# Been a while



## Booger2 (Aug 10, 2014)

It's been a while since I posted anything.
I had the good fortune to go to Yellowstone Park this June. A wonderful experience. We also had the good fortune of great weather the five days that we were there. Here's one of fly fishing the Yellowstone River:



Booger2


----------



## Crickett (Aug 10, 2014)

Beautiful!


----------



## carver (Aug 10, 2014)

Wife and I went last year,We thought it was awesome!Great shot Booger


----------



## Milkman (Aug 10, 2014)

Booger2 said:


> It's been a while since I posted anything.
> I had the good fortune to go to Yellowstone Park this June. A wonderful experience. We also had the good fortune of great weather the five days that we were there. Here's one of fly fishing the Yellowstone River:
> 
> View attachment 799486
> ...



great shot !!!   Ok, now share about 1000 more with us, Please


----------



## Booger2 (Aug 10, 2014)

Here's one of the Lower Falls. If you look close, you can see people at the overlook just to the right of the falls.


----------



## Milkman (Aug 10, 2014)

Another great shot. !!!

I looked at pics I took of that same spot 4 years ago to see. The large white area to the left of the falls isn't there in my late August 2010 pictures.   Is that snow or what?


----------



## Booger2 (Aug 10, 2014)

The white area is snow. We were there the first week of June and there was still a little snow around the park. We were in a rented RV and the first night was really chilly! Not so cold the other nights though. Thanks for the kind comments!


----------



## Crickett (Aug 10, 2014)

Another beautiful shot!


----------



## Booger2 (Aug 11, 2014)

These two were actually taken in Montana on the way back to Idaho. Taken through the windshield at speed. Can't decide which is the better...?


----------



## Smokey (Aug 11, 2014)

Makes me want to go back out there. I love that part of the country. Awesome photographs.


----------



## Booger2 (Aug 11, 2014)

A couple of the locals. The buffalo wandered into our picnic area.
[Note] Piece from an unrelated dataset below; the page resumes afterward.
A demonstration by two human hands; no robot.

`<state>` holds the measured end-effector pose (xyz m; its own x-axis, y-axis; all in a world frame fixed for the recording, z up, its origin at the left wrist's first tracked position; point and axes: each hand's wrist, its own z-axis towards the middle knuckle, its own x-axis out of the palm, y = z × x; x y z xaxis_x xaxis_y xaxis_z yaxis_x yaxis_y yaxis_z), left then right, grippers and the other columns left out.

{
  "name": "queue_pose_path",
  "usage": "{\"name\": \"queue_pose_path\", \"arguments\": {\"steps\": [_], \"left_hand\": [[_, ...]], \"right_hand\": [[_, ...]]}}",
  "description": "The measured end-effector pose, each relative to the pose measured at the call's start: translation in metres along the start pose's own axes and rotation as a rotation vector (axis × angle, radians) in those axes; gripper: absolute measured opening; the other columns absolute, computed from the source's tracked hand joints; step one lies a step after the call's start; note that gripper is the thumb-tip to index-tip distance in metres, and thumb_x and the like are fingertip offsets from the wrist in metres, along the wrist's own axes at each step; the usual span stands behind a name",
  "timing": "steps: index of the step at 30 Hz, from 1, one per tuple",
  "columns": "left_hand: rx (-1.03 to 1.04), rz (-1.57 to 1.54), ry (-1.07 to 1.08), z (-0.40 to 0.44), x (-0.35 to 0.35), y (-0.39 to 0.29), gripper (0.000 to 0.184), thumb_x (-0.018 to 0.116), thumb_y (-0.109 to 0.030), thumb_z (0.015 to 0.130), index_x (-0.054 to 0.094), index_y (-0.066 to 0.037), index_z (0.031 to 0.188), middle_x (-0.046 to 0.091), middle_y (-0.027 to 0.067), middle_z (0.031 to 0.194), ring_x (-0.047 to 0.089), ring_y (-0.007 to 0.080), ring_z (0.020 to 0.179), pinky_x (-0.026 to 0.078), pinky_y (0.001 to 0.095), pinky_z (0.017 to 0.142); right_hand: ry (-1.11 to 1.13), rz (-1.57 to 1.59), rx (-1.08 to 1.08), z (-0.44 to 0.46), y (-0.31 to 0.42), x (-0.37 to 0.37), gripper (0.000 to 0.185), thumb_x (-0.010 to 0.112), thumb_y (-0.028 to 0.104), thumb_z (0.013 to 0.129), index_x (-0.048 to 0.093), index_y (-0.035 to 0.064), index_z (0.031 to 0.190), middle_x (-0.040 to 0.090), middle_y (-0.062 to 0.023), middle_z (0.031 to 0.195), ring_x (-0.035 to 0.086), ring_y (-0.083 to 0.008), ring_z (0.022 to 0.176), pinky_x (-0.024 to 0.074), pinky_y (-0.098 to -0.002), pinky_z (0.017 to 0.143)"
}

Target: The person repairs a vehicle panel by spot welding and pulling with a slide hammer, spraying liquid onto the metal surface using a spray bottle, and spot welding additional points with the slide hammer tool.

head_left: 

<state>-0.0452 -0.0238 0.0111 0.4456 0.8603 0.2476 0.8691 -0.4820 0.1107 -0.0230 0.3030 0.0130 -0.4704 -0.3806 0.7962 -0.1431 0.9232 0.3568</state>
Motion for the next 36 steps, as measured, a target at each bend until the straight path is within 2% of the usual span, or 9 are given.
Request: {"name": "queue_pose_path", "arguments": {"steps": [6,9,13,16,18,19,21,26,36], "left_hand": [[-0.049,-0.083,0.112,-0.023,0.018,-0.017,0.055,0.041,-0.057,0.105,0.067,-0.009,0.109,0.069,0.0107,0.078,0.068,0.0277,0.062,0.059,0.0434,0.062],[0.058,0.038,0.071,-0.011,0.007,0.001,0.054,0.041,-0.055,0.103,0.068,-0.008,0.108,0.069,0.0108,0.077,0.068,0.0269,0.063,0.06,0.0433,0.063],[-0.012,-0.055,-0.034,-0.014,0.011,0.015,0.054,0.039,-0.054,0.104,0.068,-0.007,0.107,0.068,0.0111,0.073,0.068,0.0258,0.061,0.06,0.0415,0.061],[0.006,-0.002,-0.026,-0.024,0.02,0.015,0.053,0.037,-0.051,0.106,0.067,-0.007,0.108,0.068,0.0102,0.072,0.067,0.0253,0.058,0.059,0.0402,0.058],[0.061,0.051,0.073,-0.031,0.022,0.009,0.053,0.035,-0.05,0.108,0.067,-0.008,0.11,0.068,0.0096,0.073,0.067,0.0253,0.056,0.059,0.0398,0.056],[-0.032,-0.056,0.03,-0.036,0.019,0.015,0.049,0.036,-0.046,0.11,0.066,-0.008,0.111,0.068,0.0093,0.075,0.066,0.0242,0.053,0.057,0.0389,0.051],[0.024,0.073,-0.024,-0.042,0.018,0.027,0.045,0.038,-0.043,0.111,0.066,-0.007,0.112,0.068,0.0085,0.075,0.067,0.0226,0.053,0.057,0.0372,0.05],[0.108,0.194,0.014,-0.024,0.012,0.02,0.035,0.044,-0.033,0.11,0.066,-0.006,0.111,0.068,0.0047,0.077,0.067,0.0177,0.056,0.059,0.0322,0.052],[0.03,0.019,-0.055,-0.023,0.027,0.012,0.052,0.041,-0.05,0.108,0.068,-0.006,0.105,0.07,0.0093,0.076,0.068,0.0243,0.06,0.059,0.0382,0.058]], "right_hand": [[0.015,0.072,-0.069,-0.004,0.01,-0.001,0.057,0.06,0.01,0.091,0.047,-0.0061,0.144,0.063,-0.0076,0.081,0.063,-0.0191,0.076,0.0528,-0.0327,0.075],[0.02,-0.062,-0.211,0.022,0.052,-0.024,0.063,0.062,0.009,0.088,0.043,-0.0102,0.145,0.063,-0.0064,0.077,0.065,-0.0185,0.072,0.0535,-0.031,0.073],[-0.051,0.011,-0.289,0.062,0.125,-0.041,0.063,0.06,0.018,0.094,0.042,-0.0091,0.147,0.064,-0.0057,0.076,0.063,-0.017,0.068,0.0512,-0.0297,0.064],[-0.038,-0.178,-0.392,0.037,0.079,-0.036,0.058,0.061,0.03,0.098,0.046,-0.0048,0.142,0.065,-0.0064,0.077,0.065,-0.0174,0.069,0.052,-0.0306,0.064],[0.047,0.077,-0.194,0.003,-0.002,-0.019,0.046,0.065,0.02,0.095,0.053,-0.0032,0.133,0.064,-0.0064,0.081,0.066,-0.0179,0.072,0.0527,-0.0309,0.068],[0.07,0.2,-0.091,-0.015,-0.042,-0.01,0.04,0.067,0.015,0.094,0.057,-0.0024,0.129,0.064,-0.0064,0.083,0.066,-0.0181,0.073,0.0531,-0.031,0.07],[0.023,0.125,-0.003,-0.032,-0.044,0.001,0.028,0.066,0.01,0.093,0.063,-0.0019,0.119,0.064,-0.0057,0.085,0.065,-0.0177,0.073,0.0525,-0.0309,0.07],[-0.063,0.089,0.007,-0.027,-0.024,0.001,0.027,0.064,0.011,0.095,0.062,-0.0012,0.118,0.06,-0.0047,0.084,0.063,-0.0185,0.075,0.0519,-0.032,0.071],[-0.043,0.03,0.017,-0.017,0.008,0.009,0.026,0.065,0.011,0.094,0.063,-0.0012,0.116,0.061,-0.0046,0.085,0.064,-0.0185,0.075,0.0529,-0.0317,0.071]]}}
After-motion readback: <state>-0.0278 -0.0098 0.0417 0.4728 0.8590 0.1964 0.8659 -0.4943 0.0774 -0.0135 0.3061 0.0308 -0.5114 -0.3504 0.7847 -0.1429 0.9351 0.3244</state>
He's got his eye on me...


----------



## Booger2 (Aug 11, 2014)

I couldn't get this little guy off of this flower to save my life so he got his picture taken


----------



## Booger2 (Aug 11, 2014)

Looking up river.


----------



## LOVEMYLABXS (Aug 11, 2014)

BEAUTIFUL shots Booger


----------



## wvdawg (Aug 11, 2014)

Yes sir!  Quite an experience that I have yet to see first hand.
Awesome shots of some beautiful country!


----------



## Booger2 (Aug 11, 2014)

And you can't go to Yellowstone without seeing Old Faithful!


----------



## Smokey (Aug 12, 2014)

Booger2 said:


> I couldn't get this little guy off of this flower to save my life so he got his picture taken



That little guy is what makes the picture pop.


----------